Author: Phyllis Deane
Publisher: Cambridge University Press
Published: 1979
Total Pages: 332
ISBN-13: 9780521296090
DOWNLOAD EBOOKThis book identifies the strategic changes that affected Britain from 1750-1850.
Author: Norman Gash
Publisher: Harvard University Press
Published: 1979
Total Pages: 392
ISBN-13: 9780674044913
DOWNLOAD EBOOKOne of the foremost scholars of nineteenthâe"century England, Gash has written a new interpretation of the years 1815 to 1865 that takes industrialization off center stage as the great dramatic event in national life. Gash integrates other equally significant changes the postwar slump in trade and manufacturing, the unprecedented expansion of population, and the increasing urbanization. He argues that the singular ability of the industrial revolution to produce wealth and skills enabled England to cope with impending social catastrophe. Gash also reintroduces the importance of politics in explaining events, and he challenges the recent historical interpretations giving primacy to class history and class consciousness.
Author: Gary Cross
Publisher: Univ of California Press
Published: 2022-08-19
Total Pages: 344
ISBN-13: 0520372018
DOWNLOAD EBOOKThis title is part of UC Press's Voices Revived program, which commemorates University of California Press’s mission to seek out and cultivate the brightest minds and give them voice, reach, and impact.
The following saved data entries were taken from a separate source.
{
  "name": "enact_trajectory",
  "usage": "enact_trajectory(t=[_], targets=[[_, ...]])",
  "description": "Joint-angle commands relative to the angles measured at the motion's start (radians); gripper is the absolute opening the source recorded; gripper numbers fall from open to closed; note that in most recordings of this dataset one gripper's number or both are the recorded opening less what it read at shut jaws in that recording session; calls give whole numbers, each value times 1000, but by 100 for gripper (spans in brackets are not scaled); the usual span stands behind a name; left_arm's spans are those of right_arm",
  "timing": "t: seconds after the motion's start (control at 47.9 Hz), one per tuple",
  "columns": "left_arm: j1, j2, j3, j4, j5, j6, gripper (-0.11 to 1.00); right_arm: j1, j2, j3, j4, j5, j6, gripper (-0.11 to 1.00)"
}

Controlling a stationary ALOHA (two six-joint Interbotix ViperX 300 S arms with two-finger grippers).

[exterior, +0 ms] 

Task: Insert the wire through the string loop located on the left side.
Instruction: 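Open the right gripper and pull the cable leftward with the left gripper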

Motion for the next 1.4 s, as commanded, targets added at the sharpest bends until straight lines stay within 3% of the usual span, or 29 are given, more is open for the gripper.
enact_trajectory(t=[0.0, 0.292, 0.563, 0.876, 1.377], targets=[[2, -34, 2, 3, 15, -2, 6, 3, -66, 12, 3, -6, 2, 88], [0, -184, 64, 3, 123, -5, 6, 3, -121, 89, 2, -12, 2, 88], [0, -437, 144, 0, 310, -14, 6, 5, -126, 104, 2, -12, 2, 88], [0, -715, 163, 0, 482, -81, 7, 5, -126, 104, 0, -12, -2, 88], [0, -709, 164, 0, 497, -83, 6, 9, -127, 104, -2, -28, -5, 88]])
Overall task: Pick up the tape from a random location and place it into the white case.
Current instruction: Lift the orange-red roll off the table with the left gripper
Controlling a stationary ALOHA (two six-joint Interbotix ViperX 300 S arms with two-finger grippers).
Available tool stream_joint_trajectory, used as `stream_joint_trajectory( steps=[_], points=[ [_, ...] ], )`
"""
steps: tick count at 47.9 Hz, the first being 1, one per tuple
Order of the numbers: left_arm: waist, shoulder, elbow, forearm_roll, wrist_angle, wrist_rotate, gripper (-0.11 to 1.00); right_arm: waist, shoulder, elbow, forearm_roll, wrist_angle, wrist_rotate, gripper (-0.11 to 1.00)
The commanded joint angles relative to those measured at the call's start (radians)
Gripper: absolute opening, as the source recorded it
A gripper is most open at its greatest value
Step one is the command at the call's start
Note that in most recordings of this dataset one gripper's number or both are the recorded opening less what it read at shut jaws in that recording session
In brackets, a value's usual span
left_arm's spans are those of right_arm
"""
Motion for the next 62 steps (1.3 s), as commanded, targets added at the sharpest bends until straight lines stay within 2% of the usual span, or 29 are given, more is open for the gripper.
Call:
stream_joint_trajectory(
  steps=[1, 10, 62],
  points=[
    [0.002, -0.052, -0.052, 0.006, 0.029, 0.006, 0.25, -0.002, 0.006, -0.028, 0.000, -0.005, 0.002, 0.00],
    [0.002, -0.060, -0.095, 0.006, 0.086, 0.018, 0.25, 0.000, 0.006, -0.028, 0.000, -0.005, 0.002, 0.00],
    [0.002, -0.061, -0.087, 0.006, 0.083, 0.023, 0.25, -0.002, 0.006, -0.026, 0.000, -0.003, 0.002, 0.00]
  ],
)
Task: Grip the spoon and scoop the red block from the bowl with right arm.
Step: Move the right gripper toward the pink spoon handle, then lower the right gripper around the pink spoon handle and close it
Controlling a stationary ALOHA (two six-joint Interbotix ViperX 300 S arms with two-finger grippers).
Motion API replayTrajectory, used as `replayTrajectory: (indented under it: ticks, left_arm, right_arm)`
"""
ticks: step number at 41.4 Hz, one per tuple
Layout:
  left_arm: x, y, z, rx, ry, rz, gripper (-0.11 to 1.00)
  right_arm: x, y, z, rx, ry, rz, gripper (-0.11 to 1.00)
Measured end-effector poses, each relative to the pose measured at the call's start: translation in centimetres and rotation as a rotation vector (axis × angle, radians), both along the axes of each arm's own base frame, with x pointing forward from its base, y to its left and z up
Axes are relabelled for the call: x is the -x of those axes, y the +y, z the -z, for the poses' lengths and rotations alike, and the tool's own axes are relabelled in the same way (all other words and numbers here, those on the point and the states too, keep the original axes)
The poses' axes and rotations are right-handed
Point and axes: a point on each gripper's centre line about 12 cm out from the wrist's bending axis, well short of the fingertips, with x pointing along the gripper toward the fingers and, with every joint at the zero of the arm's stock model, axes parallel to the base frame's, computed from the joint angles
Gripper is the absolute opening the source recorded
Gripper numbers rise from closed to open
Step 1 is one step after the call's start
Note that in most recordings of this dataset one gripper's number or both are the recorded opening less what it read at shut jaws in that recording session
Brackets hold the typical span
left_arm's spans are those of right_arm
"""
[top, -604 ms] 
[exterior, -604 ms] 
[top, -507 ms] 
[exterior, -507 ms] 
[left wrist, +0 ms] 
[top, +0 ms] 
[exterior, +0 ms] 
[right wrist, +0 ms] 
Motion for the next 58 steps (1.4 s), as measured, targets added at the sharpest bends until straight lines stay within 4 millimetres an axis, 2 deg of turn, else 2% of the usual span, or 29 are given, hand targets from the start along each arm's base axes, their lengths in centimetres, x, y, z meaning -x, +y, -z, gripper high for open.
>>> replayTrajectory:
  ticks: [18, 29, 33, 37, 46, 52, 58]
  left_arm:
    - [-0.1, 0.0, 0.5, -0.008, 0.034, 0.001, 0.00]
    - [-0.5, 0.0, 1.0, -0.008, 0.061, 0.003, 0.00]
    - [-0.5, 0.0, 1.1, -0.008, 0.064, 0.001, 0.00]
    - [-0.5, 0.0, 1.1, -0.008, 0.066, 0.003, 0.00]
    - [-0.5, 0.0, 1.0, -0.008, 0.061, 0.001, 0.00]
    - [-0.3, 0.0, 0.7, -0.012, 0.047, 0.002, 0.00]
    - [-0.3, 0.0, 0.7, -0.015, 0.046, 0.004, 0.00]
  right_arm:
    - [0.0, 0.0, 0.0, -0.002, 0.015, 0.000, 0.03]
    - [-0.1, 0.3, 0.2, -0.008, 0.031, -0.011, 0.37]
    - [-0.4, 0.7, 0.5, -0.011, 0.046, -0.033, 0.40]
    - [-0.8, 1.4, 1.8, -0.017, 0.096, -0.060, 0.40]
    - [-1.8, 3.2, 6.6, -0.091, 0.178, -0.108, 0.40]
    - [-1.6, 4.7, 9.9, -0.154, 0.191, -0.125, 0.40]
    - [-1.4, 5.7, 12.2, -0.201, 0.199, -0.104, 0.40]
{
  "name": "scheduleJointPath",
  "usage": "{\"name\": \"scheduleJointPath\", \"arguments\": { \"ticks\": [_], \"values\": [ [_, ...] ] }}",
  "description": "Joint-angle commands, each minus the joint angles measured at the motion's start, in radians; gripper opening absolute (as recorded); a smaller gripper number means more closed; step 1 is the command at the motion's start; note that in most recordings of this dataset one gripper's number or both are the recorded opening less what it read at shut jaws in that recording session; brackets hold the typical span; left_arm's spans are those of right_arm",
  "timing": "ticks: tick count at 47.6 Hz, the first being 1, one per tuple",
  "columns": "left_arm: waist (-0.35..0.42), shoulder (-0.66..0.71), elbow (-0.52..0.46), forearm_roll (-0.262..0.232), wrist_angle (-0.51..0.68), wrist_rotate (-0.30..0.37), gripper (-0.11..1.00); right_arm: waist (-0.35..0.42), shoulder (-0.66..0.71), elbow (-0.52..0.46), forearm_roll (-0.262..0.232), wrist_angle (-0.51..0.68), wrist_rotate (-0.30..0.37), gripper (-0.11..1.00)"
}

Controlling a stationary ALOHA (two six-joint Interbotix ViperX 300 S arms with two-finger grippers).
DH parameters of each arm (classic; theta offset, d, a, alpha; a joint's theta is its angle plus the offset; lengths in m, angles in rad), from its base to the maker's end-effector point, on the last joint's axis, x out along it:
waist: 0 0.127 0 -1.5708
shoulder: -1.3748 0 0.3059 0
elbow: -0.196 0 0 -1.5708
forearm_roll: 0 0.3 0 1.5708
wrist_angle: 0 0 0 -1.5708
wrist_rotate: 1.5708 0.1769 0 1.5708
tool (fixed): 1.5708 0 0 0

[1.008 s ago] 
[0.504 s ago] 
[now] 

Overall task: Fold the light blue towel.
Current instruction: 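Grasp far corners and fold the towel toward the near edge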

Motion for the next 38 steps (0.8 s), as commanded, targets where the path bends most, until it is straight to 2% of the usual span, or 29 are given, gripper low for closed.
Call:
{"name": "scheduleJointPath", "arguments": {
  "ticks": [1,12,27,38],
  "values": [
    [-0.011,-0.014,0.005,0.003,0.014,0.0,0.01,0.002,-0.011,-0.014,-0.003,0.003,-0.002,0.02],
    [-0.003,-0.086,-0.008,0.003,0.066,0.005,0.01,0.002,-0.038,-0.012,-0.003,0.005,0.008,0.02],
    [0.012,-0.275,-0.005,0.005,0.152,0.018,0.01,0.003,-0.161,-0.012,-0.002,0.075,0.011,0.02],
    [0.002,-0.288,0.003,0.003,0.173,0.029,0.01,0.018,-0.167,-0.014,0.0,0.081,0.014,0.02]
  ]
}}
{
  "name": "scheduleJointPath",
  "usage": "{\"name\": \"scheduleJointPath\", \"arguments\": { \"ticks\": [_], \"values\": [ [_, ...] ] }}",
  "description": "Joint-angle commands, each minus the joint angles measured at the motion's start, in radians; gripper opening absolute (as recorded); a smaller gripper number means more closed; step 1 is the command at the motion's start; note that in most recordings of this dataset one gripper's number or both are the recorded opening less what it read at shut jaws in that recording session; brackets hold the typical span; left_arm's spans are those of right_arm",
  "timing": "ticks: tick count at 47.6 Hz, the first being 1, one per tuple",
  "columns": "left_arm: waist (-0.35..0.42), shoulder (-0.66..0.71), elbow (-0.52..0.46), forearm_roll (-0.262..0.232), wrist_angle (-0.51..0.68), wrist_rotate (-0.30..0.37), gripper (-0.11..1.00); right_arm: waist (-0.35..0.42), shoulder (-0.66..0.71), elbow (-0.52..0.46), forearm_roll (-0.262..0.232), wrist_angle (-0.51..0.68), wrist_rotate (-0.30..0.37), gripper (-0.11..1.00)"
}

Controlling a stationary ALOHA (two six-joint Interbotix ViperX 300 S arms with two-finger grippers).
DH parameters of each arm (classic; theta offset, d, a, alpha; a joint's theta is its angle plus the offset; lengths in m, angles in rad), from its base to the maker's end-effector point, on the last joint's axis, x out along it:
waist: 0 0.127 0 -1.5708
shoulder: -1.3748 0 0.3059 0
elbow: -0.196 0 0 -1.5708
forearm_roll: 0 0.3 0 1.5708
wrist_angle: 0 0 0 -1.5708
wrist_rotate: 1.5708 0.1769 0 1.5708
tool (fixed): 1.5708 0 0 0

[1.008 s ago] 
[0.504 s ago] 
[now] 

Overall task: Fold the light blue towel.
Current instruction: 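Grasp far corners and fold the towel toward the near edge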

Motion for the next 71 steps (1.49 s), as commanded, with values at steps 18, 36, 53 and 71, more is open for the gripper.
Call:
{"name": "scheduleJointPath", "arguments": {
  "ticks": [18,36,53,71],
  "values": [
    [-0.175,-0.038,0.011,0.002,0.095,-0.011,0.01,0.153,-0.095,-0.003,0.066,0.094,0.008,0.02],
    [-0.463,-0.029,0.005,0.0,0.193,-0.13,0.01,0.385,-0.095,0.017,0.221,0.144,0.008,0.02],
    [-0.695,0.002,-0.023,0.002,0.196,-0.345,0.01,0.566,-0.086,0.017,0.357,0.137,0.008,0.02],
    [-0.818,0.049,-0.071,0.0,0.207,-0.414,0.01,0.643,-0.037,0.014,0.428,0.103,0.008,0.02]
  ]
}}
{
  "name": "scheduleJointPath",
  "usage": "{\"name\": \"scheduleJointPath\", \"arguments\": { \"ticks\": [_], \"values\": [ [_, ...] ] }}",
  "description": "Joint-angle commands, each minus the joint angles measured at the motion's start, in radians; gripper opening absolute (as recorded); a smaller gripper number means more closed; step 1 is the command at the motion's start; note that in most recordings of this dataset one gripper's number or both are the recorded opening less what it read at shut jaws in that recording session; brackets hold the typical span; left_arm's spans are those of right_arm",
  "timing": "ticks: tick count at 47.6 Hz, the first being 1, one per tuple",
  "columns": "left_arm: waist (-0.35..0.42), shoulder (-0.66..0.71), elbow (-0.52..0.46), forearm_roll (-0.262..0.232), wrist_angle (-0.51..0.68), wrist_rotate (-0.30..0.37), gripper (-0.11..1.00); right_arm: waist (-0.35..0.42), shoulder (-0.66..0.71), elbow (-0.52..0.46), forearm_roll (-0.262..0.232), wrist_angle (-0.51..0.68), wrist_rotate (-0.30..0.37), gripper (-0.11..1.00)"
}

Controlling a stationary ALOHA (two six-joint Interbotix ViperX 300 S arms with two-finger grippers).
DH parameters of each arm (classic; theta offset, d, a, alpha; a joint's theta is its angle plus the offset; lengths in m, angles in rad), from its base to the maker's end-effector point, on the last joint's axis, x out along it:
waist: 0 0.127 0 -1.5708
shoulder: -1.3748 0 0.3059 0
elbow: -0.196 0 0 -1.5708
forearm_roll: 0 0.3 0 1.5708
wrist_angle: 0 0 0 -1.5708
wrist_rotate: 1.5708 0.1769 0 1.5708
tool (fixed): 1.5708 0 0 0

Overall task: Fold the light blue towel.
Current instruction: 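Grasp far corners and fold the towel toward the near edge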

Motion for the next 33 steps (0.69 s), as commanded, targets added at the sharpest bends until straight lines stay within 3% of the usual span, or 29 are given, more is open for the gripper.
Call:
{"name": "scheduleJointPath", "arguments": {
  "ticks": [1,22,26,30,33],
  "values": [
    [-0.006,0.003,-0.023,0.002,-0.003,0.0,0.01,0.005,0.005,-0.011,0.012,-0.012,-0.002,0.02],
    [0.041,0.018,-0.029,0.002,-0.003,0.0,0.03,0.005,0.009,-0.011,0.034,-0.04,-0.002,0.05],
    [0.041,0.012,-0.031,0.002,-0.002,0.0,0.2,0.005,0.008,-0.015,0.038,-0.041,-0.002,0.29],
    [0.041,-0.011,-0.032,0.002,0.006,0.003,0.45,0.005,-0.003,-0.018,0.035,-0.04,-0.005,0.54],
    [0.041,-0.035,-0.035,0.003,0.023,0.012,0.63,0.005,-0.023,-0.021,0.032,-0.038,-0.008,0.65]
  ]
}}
Drawing on a backlist dating to 1893, Voices Revived makes high-quality, peer-reviewed scholarship accessible once again using print-on-demand technology. This title was originally published in 1989.
Author: Taylor Peter F. Taylor
Publisher: Edinburgh University Press
Published: 2019-08-08
Total Pages: 256
ISBN-13: 1474473091
DOWNLOAD EBOOKA study of popular politics in pre-industrial Britain.